Bearwoman Bearwoman 7 years
How can I inconspicuously send this to a friend of mine? She needs to read this. She is totally dropping every other ball in her life because she is dude crazy. (No offense to the woman posting this...)
ffemt1201 ffemt1201 7 years
haha! i found my boyfriend rather randomly. it's all about taking care of yourself first; once guys start noticing that you respect yourself, the dates will soon follow...
firesnowbabylove firesnowbabylove 7 years
That's actually really true. If you keep thinking to yourself that you need a man, then you'll appear desperate and guys don't like that. Instead, appear nonchalant and cool about it, and they'll flock to you. Trust me... because that's kind of what happening to me now :P
AujahAcorn AujahAcorn 7 years
"anything that possesses a testicle anywhere on its body". LMAO!!!!!!!!!
amybdk amybdk 7 years
i do agree that e. jean's advice will be helpful for the poster. We all need space from the opposite sex. However, I don't think that a week of dude-detox is ultimately going to have the impact one might hope for. I don't think you sound desperate -- just very frustrated. I hope you meet a fantastic guy soon!

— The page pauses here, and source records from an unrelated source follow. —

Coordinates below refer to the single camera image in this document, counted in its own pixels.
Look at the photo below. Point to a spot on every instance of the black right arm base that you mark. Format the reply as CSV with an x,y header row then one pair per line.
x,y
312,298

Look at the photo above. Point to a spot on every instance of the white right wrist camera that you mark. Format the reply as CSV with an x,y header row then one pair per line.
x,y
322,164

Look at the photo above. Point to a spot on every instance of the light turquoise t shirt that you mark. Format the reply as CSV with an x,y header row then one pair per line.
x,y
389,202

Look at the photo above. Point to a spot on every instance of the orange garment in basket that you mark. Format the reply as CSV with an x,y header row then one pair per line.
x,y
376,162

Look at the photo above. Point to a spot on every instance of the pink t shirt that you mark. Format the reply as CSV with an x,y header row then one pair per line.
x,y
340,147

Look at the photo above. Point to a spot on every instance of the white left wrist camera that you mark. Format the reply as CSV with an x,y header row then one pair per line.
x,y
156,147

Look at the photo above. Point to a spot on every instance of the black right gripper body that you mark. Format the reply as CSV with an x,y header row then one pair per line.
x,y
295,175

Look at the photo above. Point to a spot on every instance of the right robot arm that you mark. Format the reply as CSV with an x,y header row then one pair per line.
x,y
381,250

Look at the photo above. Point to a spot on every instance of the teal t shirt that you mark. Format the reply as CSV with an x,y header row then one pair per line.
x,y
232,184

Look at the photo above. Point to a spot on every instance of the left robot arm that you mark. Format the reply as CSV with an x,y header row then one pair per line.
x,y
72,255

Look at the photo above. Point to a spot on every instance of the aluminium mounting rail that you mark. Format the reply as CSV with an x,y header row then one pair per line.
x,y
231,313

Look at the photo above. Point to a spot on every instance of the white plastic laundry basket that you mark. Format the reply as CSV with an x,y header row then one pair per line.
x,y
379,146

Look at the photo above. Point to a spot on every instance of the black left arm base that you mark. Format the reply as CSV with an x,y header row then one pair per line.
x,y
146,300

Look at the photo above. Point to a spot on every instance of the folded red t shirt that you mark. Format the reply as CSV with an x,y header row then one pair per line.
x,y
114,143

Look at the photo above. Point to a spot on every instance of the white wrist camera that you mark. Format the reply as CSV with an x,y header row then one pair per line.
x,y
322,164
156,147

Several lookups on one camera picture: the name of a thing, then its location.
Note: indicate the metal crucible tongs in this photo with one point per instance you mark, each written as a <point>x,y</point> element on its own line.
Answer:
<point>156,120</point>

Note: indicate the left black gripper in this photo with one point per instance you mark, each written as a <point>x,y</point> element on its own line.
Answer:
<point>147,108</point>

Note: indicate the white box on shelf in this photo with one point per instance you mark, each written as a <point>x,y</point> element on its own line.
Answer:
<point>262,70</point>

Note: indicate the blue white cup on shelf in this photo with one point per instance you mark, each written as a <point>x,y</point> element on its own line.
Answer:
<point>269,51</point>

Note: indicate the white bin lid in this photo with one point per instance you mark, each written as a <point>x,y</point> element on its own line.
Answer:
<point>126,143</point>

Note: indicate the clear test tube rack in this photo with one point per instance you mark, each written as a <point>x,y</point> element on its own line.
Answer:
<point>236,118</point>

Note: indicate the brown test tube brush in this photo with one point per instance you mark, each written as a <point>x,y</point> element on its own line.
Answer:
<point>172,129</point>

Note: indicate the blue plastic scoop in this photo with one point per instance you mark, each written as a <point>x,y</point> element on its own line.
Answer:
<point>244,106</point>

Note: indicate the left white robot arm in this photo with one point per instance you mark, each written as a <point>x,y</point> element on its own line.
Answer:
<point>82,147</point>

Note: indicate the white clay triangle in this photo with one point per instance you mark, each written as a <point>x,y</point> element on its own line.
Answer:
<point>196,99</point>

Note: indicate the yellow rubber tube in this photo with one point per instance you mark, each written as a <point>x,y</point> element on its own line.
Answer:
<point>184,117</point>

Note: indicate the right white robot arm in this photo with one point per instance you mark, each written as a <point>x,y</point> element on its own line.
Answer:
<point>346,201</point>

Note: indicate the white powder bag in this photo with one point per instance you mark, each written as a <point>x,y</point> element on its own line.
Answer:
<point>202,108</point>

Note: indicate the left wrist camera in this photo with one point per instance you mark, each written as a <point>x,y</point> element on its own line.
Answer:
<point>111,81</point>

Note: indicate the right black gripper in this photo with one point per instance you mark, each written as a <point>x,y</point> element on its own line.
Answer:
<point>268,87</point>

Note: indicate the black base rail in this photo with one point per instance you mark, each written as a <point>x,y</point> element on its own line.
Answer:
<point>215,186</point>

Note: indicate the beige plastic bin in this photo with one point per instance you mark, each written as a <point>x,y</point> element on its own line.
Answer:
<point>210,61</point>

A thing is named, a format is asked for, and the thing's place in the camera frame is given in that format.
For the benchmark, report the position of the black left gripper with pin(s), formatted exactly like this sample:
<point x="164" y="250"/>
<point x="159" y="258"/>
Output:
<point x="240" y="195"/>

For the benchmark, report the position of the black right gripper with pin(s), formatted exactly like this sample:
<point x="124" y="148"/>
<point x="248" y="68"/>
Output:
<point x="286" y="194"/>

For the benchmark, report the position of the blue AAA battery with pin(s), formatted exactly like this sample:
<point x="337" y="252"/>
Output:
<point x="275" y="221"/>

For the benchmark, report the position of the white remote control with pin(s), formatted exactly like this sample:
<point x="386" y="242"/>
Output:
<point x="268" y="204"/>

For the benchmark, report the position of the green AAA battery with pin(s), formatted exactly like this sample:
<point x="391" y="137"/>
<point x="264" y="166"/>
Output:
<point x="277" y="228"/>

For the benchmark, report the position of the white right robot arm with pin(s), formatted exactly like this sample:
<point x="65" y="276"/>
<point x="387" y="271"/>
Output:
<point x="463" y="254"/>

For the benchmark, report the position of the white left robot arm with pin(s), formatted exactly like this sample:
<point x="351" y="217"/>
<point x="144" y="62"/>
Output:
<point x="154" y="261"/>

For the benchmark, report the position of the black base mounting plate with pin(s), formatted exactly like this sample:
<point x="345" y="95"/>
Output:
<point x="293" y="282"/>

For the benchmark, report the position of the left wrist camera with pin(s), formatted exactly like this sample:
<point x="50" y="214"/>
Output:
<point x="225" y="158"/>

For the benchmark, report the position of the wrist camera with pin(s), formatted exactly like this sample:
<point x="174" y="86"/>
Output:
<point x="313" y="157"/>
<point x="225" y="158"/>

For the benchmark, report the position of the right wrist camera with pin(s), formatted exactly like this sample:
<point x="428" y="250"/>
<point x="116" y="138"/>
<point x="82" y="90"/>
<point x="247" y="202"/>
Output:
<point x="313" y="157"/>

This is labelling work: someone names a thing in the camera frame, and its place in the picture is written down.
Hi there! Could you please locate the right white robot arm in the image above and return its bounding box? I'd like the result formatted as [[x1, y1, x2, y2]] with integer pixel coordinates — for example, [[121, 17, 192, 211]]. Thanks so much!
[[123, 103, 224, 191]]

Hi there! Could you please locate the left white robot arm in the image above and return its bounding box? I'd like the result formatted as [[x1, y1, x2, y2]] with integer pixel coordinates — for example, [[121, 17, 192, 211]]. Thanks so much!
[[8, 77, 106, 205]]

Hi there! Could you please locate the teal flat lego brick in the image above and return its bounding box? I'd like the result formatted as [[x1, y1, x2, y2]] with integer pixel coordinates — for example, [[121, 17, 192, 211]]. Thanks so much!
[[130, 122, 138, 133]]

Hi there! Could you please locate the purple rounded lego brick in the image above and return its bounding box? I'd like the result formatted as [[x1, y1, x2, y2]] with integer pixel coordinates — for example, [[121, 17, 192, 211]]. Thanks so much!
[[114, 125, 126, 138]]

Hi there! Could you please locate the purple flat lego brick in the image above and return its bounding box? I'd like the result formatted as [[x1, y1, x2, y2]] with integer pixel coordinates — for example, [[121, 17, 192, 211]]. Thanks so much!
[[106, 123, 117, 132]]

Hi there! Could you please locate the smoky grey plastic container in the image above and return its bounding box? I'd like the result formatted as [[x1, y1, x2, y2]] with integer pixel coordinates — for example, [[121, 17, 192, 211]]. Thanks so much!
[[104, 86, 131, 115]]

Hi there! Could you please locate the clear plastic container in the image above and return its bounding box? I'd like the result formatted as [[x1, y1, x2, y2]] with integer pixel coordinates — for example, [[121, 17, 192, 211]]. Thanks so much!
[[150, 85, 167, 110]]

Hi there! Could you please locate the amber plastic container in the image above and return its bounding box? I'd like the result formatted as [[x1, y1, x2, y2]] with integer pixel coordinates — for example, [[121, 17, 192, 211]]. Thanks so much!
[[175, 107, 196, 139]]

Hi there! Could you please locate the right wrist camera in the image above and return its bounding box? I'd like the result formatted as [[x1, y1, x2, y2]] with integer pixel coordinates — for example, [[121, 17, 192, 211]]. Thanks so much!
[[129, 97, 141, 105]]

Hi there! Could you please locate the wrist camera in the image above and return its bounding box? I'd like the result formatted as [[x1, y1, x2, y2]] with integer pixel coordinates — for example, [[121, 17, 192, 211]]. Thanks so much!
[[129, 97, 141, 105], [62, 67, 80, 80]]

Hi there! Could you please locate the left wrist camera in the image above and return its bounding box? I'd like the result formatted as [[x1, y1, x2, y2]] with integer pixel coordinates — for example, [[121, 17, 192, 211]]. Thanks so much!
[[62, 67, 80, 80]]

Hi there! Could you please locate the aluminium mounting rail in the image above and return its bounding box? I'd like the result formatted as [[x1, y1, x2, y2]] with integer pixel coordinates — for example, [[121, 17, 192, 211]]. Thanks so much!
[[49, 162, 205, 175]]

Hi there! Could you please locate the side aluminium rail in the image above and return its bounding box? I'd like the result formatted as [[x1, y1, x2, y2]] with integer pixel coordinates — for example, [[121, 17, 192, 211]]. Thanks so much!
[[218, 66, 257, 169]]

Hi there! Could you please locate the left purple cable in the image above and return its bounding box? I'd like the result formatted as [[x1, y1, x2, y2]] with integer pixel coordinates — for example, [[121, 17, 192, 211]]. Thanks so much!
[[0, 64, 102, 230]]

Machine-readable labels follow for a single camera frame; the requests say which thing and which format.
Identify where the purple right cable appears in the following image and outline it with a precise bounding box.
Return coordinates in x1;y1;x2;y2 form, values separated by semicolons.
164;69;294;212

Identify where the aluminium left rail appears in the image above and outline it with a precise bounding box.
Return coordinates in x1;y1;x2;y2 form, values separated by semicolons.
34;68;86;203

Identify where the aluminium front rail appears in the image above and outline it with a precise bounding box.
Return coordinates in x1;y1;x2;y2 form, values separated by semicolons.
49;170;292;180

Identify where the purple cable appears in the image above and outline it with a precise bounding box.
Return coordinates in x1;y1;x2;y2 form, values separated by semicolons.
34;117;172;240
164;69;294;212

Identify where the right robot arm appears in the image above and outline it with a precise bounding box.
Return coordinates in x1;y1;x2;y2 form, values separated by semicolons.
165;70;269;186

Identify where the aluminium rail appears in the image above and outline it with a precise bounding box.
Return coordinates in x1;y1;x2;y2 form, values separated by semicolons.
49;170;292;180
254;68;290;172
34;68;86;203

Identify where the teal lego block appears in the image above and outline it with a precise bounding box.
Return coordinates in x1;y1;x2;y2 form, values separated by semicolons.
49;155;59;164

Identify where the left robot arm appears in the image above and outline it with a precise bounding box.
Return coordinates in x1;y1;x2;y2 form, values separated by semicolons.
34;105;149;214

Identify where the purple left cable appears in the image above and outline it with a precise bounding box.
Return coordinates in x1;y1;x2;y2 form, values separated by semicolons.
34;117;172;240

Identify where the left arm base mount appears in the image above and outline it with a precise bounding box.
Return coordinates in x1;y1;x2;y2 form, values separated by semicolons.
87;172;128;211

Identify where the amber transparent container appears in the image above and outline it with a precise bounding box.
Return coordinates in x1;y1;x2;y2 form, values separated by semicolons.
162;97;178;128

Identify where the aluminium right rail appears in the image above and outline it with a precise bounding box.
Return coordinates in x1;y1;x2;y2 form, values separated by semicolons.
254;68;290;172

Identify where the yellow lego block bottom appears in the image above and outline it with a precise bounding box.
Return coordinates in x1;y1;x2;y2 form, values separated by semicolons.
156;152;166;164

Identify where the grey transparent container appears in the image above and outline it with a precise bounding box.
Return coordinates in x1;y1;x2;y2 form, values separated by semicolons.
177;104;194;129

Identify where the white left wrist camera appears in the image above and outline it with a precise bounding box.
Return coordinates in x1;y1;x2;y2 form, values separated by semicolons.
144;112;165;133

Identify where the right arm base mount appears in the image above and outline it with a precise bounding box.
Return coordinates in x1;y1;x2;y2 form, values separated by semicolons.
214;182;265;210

alltherage alltherage 7 years
i think the giving to charity - was more like saying she was good person and not a positive a guy should see in her. i am going thru something similar to the poster. dumped after a long term, hook up relationship where the guy stopping calling, two month relationship where actaully i dumped the guy. the last 5 weeks i have been doing boy detox. ithink its a good idea and like the posters said desperation is not attactive.
mnp mnp 7 years
LMAO. "...eat Fig Newtons which contain dates..." //
citizenkane citizenkane 7 years
For the first time I agree with E. Jean. Stop thinking about dating...and you will begin to date.